### WHAT THE TASK REQUIRES
Lines from the one with "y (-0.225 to" up to and including the one with "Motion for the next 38" are to be copied exactly from the records below, without their pictures.

● ● ●

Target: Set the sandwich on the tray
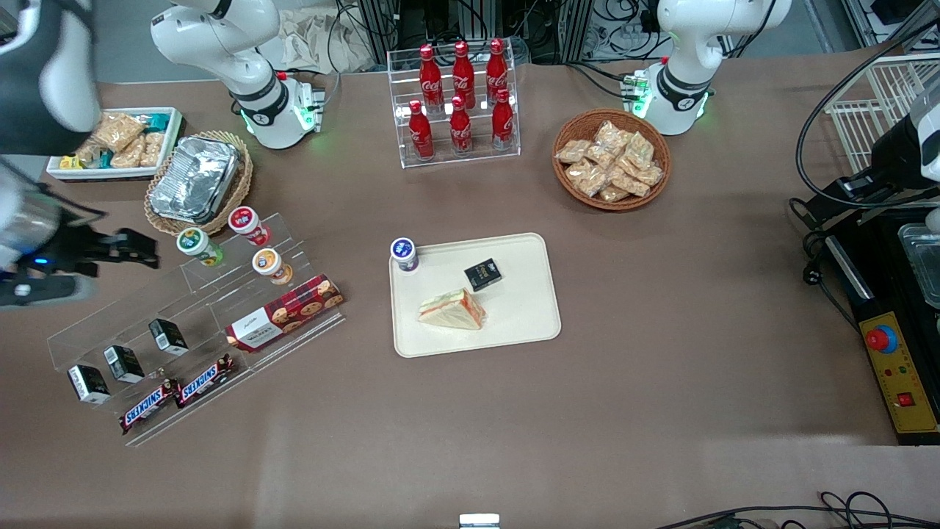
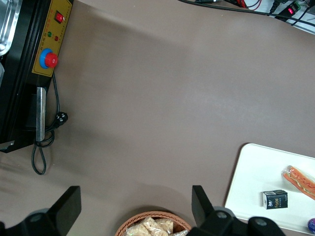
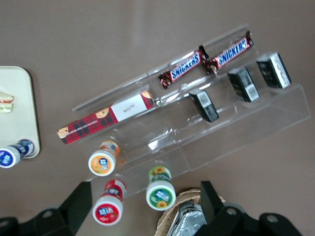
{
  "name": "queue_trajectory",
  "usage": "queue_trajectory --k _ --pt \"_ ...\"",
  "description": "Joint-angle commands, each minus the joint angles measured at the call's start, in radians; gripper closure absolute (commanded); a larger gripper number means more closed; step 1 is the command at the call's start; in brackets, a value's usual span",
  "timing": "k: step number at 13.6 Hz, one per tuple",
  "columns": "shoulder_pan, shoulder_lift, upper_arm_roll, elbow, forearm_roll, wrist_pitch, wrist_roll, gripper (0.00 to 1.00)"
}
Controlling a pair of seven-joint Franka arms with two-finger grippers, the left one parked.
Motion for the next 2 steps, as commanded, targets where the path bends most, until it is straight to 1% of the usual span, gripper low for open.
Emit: queue_trajectory --k 1,2 --pt "-0.094 -0.029 0.021 -0.018 0.054 -0.023 -0.06 0.02" --pt "-0.108 -0.037 0.016 -0.018 0.054 -0.02 -0.07 0.02"
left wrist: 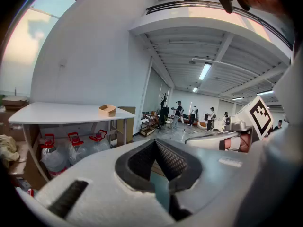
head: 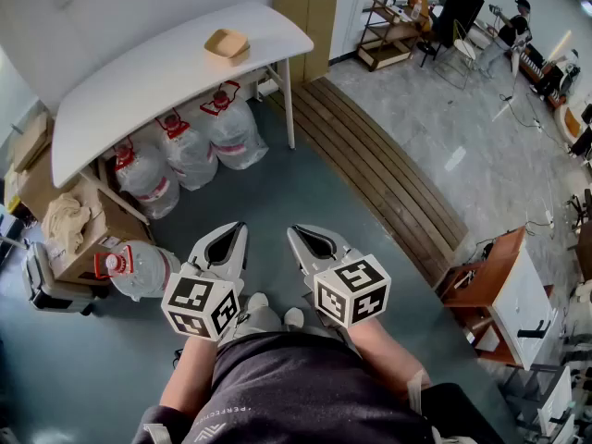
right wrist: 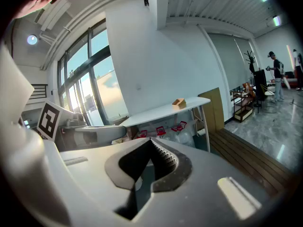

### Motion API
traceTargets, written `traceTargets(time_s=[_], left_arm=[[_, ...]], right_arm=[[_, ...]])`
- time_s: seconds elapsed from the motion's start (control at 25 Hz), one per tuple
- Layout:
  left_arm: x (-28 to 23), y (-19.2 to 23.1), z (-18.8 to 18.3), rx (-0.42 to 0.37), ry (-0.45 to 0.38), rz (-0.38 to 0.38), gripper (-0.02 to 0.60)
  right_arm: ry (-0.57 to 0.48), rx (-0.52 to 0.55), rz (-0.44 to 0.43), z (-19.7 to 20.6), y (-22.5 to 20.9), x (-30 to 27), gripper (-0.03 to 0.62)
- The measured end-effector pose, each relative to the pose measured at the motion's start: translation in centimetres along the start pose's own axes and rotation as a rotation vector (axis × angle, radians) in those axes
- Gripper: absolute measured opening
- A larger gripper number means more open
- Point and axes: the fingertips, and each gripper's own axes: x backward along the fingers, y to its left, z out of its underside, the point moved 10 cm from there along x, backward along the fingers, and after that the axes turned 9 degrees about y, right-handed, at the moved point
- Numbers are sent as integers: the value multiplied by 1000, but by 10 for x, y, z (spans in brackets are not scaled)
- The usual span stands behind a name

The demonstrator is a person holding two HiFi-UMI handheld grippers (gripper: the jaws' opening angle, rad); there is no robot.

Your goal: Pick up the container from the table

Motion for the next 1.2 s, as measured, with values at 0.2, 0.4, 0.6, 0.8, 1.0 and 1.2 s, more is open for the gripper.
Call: traceTargets(time_s=[0.2,0.4,0.6,0.8,1.0,1.2], left_arm=[[1,2,3,0,22,-7,-12],[-7,11,-2,-1,14,5,-12],[-28,31,-10,-7,12,41,-12],[-49,60,-24,11,14,48,-12],[-74,95,-38,35,18,39,-12],[-97,132,-56,33,20,37,-12]], right_arm=[[-9,-36,-15,3,0,-1,0],[-16,-63,-46,-2,-3,-10,0],[-11,-62,-40,-13,-12,-30,0],[-4,-63,-14,-36,-27,-57,0],[3,-67,-6,-62,-46,-92,0],[2,-68,-5,-86,-58,-132,0]])
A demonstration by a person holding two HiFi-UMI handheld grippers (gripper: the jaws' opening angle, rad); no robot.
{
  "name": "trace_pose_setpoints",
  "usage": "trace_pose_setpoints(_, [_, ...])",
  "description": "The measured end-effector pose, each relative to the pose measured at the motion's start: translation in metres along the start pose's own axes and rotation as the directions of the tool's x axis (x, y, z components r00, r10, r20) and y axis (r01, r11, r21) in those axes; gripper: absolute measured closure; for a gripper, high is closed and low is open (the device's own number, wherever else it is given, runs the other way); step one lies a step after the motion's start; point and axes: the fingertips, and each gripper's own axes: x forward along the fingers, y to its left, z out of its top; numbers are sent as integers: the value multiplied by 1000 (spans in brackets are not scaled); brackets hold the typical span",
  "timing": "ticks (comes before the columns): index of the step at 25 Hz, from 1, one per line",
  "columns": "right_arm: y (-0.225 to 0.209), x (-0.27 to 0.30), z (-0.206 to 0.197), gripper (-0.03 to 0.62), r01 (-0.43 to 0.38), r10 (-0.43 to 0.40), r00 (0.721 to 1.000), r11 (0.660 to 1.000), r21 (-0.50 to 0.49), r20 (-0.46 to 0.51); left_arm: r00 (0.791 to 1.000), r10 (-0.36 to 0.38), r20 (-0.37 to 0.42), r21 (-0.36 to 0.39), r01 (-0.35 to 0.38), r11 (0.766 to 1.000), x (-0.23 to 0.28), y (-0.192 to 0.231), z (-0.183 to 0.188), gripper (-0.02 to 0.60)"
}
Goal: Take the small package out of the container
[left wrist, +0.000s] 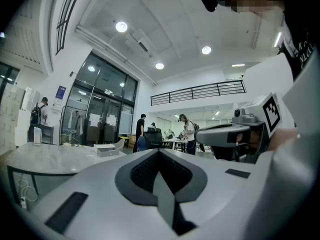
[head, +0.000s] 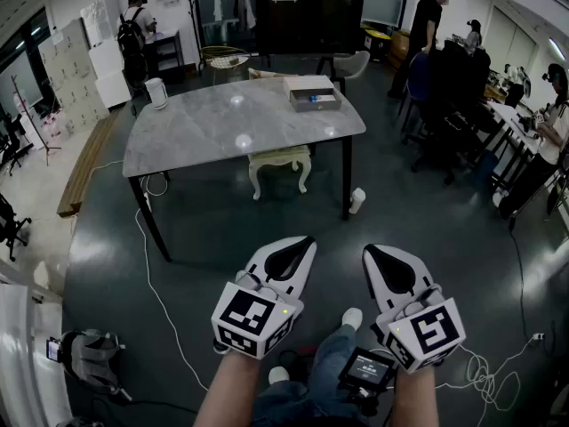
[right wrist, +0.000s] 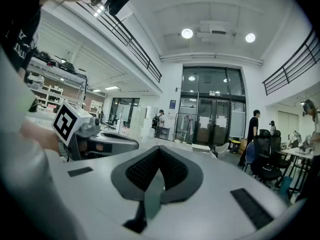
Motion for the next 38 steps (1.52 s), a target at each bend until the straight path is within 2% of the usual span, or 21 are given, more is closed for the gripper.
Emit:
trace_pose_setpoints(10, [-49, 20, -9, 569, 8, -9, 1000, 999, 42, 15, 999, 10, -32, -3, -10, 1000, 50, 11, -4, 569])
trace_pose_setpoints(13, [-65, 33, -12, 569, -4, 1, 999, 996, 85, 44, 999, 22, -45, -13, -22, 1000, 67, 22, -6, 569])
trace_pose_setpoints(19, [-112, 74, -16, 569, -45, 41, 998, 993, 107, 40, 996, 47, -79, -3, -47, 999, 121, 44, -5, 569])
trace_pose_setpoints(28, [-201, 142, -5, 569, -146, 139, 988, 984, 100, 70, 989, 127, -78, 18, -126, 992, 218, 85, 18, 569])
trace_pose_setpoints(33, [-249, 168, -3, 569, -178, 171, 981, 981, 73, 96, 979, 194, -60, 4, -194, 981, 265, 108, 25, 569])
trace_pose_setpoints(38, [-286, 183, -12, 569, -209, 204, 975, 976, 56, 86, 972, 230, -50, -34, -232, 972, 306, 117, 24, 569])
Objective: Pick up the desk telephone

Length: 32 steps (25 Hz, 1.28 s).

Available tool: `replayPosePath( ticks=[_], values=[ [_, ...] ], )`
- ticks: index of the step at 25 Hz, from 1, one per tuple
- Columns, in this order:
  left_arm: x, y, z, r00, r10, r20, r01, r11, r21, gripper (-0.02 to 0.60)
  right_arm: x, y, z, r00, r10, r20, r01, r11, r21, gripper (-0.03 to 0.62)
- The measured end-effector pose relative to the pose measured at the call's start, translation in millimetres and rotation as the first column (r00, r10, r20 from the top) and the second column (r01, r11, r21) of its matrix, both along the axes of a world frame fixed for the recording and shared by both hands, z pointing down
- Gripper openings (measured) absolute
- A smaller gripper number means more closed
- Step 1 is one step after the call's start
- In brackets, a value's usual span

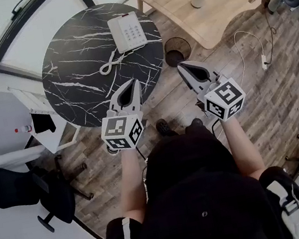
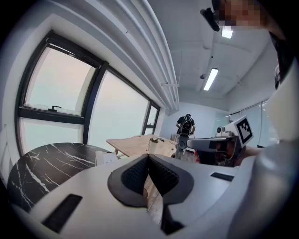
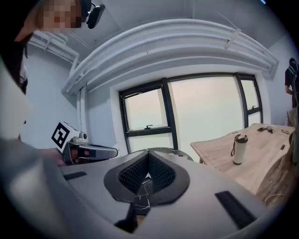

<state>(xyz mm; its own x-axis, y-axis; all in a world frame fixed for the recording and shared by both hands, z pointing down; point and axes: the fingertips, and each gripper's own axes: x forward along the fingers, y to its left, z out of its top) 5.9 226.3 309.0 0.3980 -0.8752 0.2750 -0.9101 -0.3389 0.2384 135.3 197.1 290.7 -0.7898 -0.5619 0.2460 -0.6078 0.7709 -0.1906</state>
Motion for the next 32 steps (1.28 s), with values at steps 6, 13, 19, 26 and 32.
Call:
replayPosePath(
  ticks=[6,13,19,26,32],
  values=[
    [1,-1,3,1.0,0.003,-0.001,-0.003,1.0,-0.004,0.015,6,-6,2,0.999,0.036,0.04,-0.035,0.999,-0.027,0.029],
    [-3,0,4,1.0,0.011,-0.001,-0.011,1.0,-0.01,0.015,4,-9,4,0.998,0.058,0.028,-0.057,0.998,-0.027,0.031],
    [-8,3,11,1.0,0.007,-0.01,-0.008,0.999,-0.033,0.015,1,-5,15,0.998,0.063,-0.011,-0.064,0.997,-0.047,0.031],
    [-9,4,27,1.0,-0.004,-0.021,0.002,0.997,-0.078,0.015,-1,-8,37,0.997,0.057,-0.061,-0.062,0.993,-0.098,0.031],
    [-18,-7,43,0.999,-0.028,-0.018,0.025,0.993,-0.118,0.015,-13,-28,58,0.996,0.032,-0.089,-0.044,0.989,-0.14,0.031]
  ],
)
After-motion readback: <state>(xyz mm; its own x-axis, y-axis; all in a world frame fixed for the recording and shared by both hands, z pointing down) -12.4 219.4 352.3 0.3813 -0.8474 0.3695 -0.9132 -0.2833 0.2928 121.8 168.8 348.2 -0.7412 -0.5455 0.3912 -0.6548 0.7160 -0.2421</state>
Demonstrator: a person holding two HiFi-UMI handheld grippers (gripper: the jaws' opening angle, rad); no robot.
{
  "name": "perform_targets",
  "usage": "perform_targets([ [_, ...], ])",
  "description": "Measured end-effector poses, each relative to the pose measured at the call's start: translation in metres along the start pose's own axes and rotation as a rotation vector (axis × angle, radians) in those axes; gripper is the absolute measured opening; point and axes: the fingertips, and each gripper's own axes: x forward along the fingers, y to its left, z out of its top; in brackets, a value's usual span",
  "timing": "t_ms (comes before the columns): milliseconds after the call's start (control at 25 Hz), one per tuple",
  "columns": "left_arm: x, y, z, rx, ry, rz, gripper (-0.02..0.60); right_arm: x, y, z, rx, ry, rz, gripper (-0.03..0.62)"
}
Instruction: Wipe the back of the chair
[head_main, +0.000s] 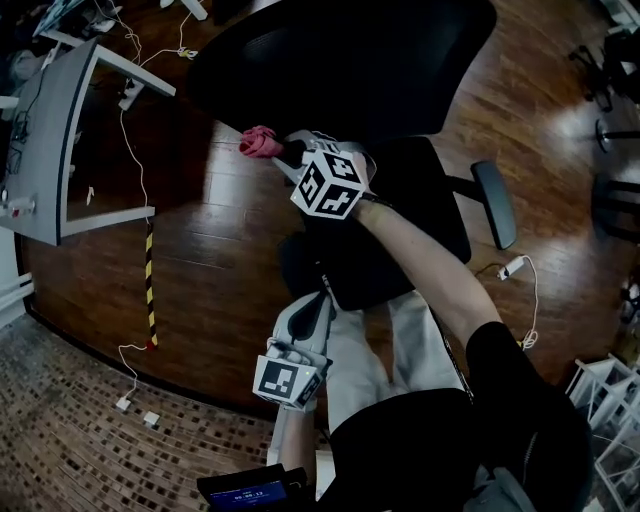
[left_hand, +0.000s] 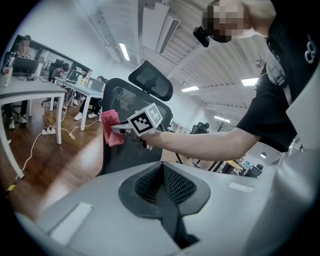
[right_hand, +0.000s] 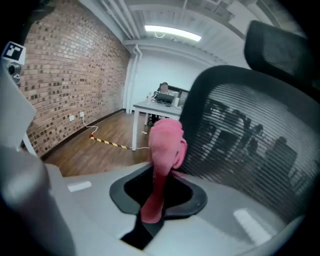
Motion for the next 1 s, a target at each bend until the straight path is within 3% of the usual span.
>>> perform_targets([
  [120,0.012,-0.003,-0.006,0.015,0.025,0.0,-0.006,-0.026,-0.043,-0.032,0.139,0.009,-0.083,0.043],
  [320,0.033,-0.013,-0.012,0.043,0.057,-0.01,-0.006,-0.065,-0.089,-0.064,0.228,-0.02,-0.158,0.043],
  [760,0.08,-0.046,-0.003,0.079,0.038,-0.078,-0.006,-0.139,-0.151,-0.132,0.306,-0.024,-0.27,0.043],
  [1000,0.11,-0.053,-0.009,0.072,0.07,-0.089,-0.008,-0.168,-0.178,-0.165,0.318,-0.003,-0.321,0.043],
])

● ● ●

### EXPECTED ANSWER
  "columns": "right_arm: y (-0.225 to 0.209), x (-0.27 to 0.30), z (-0.206 to 0.197), gripper (-0.03 to 0.62), r01 (-0.43 to 0.38), r10 (-0.43 to 0.40), r00 (0.721 to 1.000), r11 (0.660 to 1.000), r21 (-0.50 to 0.49), r20 (-0.46 to 0.51); left_arm: r00 (0.791 to 1.000), r10 (-0.36 to 0.38), r20 (-0.37 to 0.42), r21 (-0.36 to 0.39), r01 (-0.35 to 0.38), r11 (0.766 to 1.000), x (-0.23 to 0.28), y (-0.192 to 0.231), z (-0.183 to 0.188), gripper (-0.02 to 0.60)"
}
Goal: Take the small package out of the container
[left wrist, +0.000s] 
[head, +0.000s] 
[right wrist, +0.000s] 
Motion for the next 38 steps (1.52 s), a target at each bend until the straight path is within 2% of the usual span, or 21 are given, more is closed for the gripper.

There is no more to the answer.